> _TASK DIRECTIONS_:
Search the listing below for the line containing "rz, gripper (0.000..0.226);". From there through the line containing "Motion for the", transcribe every line exactly, both ends included.

━━━━━━━━━━

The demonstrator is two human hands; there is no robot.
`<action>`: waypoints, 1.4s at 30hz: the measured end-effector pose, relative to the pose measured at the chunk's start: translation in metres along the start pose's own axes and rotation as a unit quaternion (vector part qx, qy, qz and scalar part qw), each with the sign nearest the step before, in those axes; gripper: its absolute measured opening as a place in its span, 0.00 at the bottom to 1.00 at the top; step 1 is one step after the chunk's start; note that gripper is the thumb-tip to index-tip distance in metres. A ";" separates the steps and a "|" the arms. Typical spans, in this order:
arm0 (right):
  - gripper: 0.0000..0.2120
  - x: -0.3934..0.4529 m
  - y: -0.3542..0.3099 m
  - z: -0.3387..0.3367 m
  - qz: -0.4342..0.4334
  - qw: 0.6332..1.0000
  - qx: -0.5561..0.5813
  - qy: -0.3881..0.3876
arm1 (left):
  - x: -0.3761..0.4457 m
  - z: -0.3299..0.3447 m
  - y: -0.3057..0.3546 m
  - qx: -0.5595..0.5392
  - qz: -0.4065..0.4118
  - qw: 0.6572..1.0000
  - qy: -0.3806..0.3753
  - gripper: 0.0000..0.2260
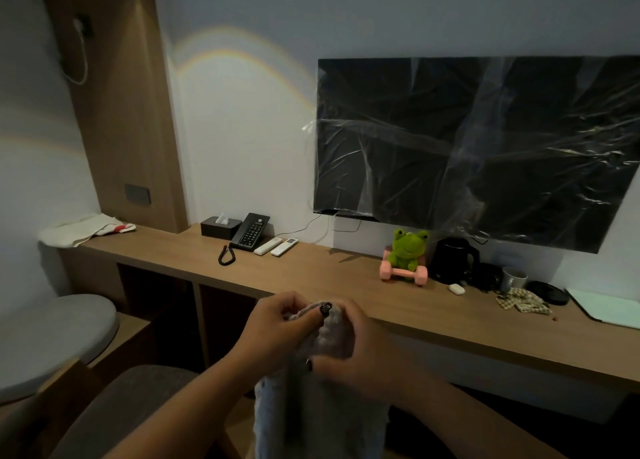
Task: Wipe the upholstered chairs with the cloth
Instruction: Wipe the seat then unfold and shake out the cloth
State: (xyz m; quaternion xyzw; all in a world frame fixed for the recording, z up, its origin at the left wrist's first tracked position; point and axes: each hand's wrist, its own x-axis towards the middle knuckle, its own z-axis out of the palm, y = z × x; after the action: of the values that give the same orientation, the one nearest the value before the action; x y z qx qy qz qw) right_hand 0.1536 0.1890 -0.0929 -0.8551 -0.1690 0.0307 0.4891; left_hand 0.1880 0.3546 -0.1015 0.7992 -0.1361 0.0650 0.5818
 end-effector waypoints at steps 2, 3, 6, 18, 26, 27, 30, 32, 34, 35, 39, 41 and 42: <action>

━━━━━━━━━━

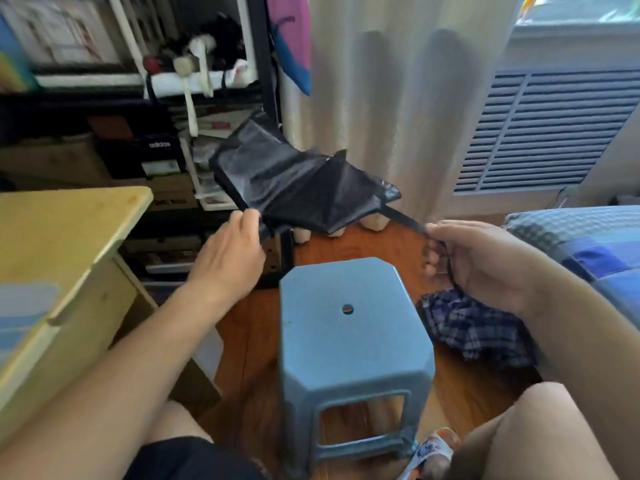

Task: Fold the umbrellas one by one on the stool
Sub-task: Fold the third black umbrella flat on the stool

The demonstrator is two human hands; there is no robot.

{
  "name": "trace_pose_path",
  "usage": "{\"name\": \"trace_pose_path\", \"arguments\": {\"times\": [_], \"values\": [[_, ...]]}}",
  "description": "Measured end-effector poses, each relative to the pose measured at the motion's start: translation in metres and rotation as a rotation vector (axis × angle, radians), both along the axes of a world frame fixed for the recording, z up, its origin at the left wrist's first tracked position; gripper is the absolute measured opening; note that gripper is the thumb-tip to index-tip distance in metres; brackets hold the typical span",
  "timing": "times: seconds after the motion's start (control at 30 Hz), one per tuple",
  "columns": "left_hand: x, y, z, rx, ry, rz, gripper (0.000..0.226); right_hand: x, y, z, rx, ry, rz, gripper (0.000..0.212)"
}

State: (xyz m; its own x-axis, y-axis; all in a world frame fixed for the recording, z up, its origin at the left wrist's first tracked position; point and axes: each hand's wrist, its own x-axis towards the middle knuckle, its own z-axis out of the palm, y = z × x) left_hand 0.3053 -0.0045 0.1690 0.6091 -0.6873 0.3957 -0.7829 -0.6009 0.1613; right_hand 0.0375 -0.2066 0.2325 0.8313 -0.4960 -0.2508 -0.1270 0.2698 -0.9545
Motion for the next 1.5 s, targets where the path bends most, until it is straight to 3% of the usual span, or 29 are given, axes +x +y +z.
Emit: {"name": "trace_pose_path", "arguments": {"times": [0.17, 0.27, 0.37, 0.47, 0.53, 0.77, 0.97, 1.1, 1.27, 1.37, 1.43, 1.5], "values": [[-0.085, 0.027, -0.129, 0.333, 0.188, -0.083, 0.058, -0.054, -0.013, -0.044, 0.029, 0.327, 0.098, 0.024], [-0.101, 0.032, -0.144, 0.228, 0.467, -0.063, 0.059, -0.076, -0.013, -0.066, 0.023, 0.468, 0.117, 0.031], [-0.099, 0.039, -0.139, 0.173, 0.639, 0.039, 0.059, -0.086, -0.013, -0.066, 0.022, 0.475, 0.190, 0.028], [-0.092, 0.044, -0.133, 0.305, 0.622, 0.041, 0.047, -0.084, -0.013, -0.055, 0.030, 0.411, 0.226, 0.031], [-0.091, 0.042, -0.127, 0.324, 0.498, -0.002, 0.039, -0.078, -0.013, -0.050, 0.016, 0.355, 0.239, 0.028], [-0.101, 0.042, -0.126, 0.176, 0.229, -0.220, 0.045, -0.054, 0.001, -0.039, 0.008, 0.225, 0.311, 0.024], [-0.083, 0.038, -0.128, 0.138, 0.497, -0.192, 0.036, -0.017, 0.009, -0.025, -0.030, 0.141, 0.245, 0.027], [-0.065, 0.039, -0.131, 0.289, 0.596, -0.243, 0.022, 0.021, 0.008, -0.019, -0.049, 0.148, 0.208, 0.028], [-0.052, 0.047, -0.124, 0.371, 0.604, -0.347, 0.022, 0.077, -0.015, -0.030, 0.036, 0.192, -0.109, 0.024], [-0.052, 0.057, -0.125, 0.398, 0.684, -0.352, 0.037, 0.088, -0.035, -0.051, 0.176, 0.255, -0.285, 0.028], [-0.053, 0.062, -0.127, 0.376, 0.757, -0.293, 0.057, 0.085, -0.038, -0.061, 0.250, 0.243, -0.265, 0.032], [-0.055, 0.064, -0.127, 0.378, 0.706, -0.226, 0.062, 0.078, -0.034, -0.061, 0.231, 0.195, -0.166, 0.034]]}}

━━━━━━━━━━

> _EXERCISE RESPONSE_:
  "columns": "left_hand: x, y, z, rx, ry, rz, gripper (0.000..0.226); right_hand: x, y, z, rx, ry, rz, gripper (0.000..0.212)"
}

State: (xyz m; its own x-axis, y-axis; all in a world frame fixed for the recording, z up, its origin at the left wrist's first tracked position; point and axes: each hand's wrist, its own x-axis towards the middle knuckle, its own z-axis out of the palm, y = z × x) left_hand 0.3053 -0.0045 0.1690 0.6091 -0.6873 0.3957 -0.7829 -0.6009 0.1613; right_hand 0.0375 -0.2066 0.2325 0.8313 -0.4960 -0.2508 -0.1270 0.2698 -0.9545
Motion for the next 1.5 s, targets where the path bends most, until it is straight to 3% of the usual span, or 29 are given, axes +x +y +z.

This exercise requires no further output.